• PROBLEM DESCRIPTION
Beginning with the first line, copy out each line of the material until the line containing "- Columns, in" has been copied as well.

• AVAILABLE DATA
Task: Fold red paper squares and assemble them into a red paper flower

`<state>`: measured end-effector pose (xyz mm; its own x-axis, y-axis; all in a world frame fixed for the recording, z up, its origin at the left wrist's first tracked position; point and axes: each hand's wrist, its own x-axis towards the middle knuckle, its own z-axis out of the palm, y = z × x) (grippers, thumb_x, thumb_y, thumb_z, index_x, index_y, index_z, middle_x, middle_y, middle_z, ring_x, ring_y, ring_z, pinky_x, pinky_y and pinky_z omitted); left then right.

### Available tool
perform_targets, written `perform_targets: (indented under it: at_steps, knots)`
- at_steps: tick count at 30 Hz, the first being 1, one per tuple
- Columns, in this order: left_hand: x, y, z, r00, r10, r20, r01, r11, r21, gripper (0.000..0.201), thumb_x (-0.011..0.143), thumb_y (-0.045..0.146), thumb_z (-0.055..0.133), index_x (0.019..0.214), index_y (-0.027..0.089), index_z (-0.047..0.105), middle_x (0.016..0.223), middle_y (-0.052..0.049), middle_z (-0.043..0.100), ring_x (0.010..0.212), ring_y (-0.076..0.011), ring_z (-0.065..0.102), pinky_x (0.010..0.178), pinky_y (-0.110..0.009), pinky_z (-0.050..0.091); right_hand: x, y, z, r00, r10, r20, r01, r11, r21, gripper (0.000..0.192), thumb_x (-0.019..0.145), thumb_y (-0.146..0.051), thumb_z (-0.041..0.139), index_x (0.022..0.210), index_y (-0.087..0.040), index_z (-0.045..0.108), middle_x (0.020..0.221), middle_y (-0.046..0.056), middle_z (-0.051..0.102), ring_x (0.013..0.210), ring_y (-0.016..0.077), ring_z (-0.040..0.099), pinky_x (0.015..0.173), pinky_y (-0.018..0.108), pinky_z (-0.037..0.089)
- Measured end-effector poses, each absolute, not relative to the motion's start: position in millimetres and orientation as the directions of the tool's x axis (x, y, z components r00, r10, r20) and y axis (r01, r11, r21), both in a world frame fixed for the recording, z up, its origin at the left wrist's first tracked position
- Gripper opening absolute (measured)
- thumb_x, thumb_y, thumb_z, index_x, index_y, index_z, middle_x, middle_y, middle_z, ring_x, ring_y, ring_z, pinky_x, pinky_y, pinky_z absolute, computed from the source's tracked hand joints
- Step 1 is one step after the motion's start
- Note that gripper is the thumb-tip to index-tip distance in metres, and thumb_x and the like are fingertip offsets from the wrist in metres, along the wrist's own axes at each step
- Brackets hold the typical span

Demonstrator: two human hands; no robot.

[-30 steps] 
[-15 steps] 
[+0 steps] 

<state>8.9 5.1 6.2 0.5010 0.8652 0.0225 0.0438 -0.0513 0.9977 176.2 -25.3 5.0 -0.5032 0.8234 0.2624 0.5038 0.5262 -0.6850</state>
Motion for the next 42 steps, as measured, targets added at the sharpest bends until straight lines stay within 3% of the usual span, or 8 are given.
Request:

• ANSWER FOR THE TASK
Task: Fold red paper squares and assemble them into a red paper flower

`<state>`: measured end-effector pose (xyz mm; its own x-axis, y-axis; all in a world frame fixed for the recording, z up, its origin at the left wrist's first tracked position; point and axes: each hand's wrist, its own x-axis towards the middle knuckle, its own z-axis out of the palm, y = z × x) (grippers, thumb_x, thumb_y, thumb_z, index_x, index_y, index_z, middle_x, middle_y, middle_z, ring_x, ring_y, ring_z, pinky_x, pinky_y and pinky_z omitted); left then right.

### Available tool
perform_targets, written `perform_targets: (indented under it: at_steps, knots)`
- at_steps: tick count at 30 Hz, the first being 1, one per tuple
- Columns, in this order: left_hand: x, y, z, r00, r10, r20, r01, r11, r21, gripper (0.000..0.201), thumb_x (-0.011..0.143), thumb_y (-0.045..0.146), thumb_z (-0.055..0.133), index_x (0.019..0.214), index_y (-0.027..0.089), index_z (-0.047..0.105), middle_x (0.016..0.223), middle_y (-0.052..0.049), middle_z (-0.043..0.100), ring_x (0.010..0.212), ring_y (-0.076..0.011), ring_z (-0.065..0.102), pinky_x (0.010..0.178), pinky_y (-0.110..0.009), pinky_z (-0.050..0.091); right_hand: x, y, z, r00, r10, r20, r01, r11, r21, gripper (0.000..0.192), thumb_x (-0.019..0.145), thumb_y (-0.146..0.051), thumb_z (-0.041..0.139), index_x (0.022..0.210), index_y (-0.087..0.040), index_z (-0.045..0.108), middle_x (0.020..0.221), middle_y (-0.046..0.056), middle_z (-0.051..0.102), ring_x (0.013..0.210), ring_y (-0.016..0.077), ring_z (-0.040..0.099), pinky_x (0.015..0.173), pinky_y (-0.018..0.108), pinky_z (-0.037..0.089)

No additional response is required.